## Required work
The stretch wanted below opens at the line containing "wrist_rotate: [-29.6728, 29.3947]" and closes at the line containing "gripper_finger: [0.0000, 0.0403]". Please return it exactly, with no other lines.

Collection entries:
----

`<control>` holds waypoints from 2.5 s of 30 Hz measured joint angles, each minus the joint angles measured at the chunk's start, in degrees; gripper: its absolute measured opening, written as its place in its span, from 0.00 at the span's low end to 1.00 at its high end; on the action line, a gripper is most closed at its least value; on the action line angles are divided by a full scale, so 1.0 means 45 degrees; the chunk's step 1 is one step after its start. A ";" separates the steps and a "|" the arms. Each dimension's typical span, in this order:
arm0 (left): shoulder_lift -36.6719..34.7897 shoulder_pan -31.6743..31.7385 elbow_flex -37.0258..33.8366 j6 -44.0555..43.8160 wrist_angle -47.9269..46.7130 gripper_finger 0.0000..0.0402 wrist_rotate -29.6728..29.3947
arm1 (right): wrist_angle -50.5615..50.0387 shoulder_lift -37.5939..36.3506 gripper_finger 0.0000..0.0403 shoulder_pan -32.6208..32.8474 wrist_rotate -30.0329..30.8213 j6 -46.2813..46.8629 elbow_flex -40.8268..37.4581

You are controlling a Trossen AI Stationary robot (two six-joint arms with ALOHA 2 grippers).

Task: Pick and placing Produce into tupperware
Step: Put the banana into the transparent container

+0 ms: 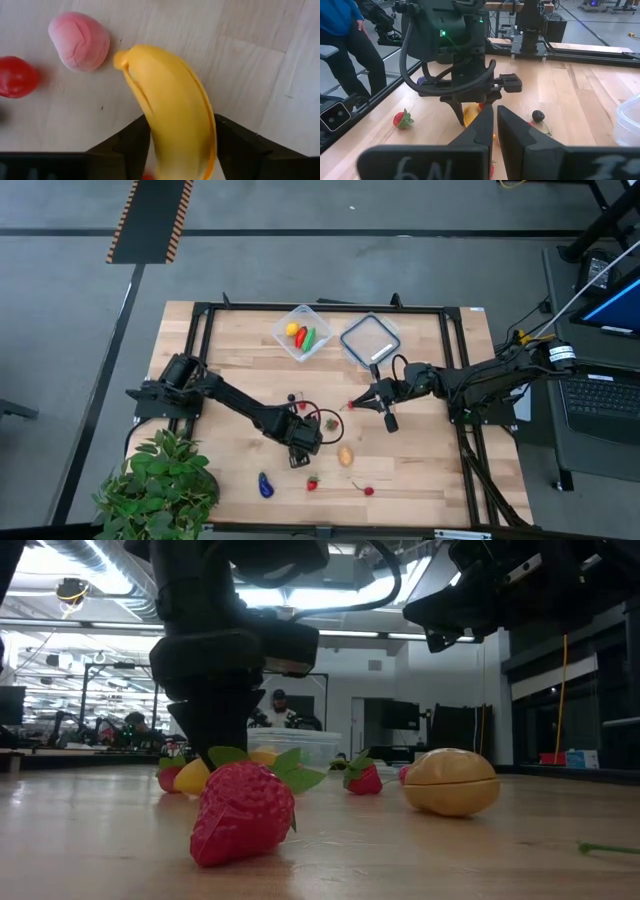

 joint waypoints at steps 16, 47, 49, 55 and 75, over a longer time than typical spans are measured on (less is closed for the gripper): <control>-0.0189 -0.0067 -0.0041 0.0490 0.0102 0.32 0.0129 | -0.0001 0.0000 0.07 0.0001 0.0000 0.0010 0.0000; -0.6197 -0.1952 -0.1993 0.0845 -0.0382 0.32 -0.6053 | -0.0291 0.0000 0.07 0.0005 0.0000 0.0345 0.0000; -0.6577 -0.2123 -0.2730 0.0812 0.0653 0.32 -0.6197 | -0.0224 0.0000 0.07 0.0005 -0.0005 0.0340 0.0000; -0.7423 -0.2223 -0.5325 0.1971 0.5275 0.32 -0.6190 | -0.0148 0.0000 0.07 0.0009 -0.0029 0.0353 0.0005; -0.7849 -0.1767 -1.0250 0.6160 1.7670 0.32 -0.2947 | -0.0059 0.0000 0.07 0.0170 -0.0073 0.0325 0.0005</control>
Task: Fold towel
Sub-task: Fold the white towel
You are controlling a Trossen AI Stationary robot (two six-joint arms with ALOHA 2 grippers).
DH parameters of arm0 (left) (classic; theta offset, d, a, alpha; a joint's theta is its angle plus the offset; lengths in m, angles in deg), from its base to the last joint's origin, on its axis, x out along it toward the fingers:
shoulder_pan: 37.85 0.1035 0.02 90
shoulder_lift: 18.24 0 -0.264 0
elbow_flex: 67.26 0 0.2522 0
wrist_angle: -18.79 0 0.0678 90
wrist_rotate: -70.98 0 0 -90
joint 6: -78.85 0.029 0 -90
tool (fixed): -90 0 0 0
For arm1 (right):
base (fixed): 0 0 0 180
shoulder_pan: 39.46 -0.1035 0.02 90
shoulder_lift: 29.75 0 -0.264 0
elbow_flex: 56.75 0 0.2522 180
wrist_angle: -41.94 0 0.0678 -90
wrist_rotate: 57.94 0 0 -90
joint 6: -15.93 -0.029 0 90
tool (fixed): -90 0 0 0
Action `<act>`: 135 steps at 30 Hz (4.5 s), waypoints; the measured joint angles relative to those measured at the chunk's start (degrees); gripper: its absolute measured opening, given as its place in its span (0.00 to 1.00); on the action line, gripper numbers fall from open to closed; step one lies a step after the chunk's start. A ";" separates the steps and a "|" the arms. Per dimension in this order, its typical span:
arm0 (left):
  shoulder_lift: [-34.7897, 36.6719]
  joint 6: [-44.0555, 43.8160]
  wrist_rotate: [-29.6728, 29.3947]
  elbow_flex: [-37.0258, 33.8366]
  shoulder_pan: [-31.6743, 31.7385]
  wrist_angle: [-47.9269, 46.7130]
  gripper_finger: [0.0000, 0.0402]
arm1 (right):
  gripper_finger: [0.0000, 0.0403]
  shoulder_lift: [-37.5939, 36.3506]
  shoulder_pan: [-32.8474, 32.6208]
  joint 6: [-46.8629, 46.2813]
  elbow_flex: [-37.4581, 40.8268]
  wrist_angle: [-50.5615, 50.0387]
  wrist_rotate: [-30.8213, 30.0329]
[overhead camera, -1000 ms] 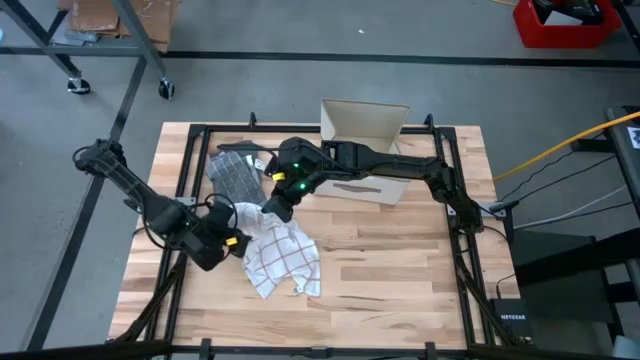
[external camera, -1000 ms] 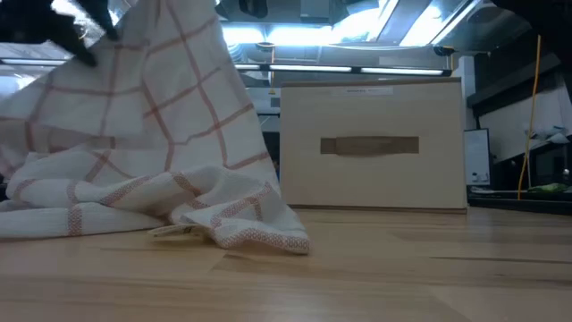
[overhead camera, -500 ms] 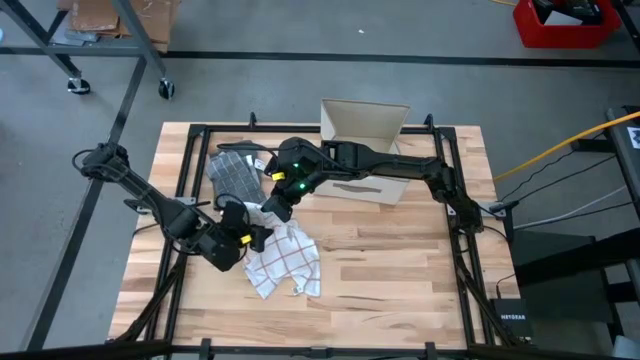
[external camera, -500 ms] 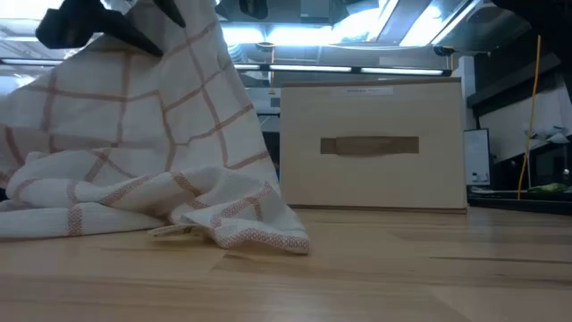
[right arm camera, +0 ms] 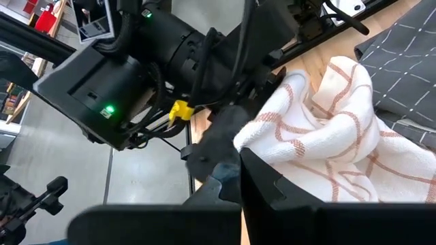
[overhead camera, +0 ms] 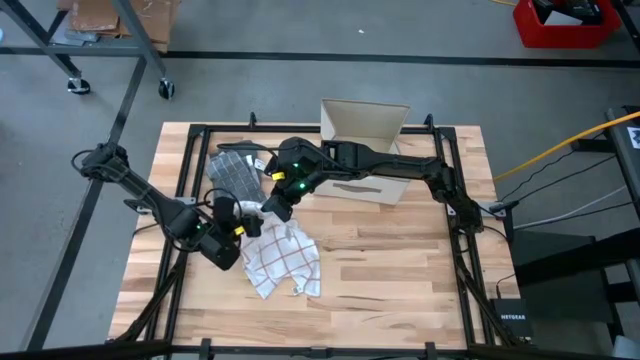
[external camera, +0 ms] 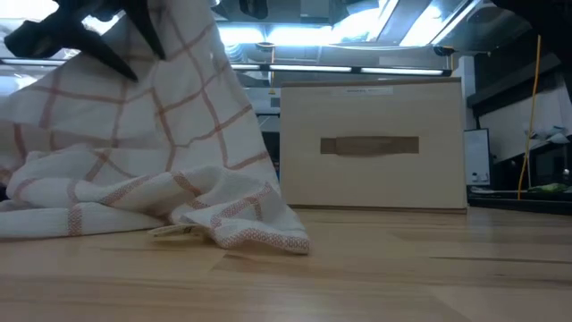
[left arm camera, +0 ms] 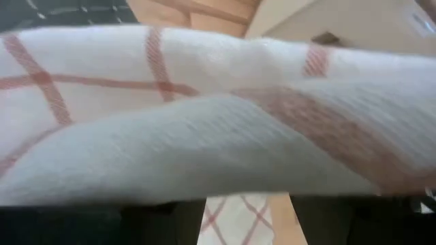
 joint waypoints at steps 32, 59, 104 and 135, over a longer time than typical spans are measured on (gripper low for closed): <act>-2.49 2.51 1.12 -0.01 1.23 -2.98 0.46 | 0.00 0.00 -0.02 -0.12 -0.02 0.28 -2.79; -10.67 -0.55 7.69 0.00 3.87 -2.37 0.45 | 0.00 0.00 -0.02 -0.44 -0.02 0.64 -2.51; 39.56 21.56 27.74 -0.02 -6.38 4.13 0.00 | 0.00 0.02 -0.07 4.43 -0.02 -9.44 -14.15; 47.50 28.50 13.36 -0.02 -3.50 10.69 0.00 | 0.58 0.11 -1.25 6.25 -0.02 17.17 -14.59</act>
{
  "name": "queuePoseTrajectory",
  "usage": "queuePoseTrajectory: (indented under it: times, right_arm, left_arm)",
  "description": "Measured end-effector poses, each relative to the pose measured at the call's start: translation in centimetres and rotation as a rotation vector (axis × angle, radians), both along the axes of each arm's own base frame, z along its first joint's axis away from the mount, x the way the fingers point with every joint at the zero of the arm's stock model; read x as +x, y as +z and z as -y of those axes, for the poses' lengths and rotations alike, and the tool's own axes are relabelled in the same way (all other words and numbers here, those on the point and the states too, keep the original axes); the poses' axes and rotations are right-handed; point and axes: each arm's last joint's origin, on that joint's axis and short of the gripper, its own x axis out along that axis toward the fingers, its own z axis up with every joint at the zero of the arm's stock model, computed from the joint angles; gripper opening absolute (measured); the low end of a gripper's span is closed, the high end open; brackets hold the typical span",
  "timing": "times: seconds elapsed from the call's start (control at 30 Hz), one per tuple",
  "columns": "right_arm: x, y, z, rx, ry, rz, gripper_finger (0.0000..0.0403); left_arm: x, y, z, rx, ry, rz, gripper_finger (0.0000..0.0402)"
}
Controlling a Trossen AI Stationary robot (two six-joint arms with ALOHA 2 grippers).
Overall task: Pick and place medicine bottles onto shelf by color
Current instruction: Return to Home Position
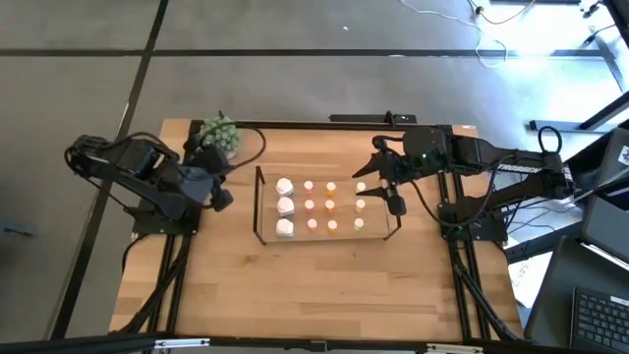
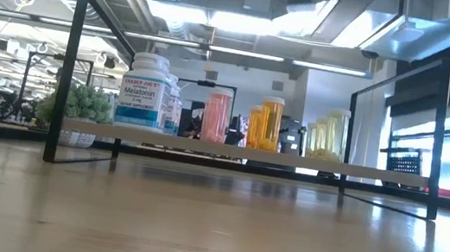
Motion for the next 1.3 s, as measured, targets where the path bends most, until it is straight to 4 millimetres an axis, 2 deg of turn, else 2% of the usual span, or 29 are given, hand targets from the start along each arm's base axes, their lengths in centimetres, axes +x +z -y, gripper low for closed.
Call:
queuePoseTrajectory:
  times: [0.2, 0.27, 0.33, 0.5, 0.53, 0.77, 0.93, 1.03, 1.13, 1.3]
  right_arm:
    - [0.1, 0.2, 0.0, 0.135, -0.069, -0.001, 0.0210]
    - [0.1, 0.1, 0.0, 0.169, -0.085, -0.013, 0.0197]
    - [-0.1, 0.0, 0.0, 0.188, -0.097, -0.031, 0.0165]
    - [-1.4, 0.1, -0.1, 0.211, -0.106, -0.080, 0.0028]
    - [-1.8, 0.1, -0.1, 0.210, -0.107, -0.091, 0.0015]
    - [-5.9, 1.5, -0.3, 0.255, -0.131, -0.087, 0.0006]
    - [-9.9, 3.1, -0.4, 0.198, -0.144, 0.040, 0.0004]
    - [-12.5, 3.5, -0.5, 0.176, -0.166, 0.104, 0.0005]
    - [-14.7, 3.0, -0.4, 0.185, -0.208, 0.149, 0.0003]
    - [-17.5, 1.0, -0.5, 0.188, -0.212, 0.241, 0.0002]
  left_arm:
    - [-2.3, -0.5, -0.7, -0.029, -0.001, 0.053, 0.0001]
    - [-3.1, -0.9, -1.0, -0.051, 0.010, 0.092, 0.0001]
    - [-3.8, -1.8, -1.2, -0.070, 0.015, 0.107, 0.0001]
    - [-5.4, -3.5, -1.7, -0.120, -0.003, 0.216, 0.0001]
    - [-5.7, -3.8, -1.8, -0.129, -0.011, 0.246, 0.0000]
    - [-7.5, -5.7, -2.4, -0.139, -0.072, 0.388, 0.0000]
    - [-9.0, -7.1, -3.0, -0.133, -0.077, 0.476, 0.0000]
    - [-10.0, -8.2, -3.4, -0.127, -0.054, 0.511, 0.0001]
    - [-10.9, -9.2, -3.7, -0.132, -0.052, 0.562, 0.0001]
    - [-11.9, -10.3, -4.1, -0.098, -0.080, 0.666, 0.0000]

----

## Output for this exercise
  wrist_rotate: [-29.6728, 29.3947]
  elbow_flex: [-37.0258, 33.8366]
  shoulder_pan: [-31.6743, 31.7385]
  wrist_angle: [-47.9269, 46.7130]
  gripper_finger: [0.0000, 0.0402]
arm1 (right):
  gripper_finger: [0.0000, 0.0403]

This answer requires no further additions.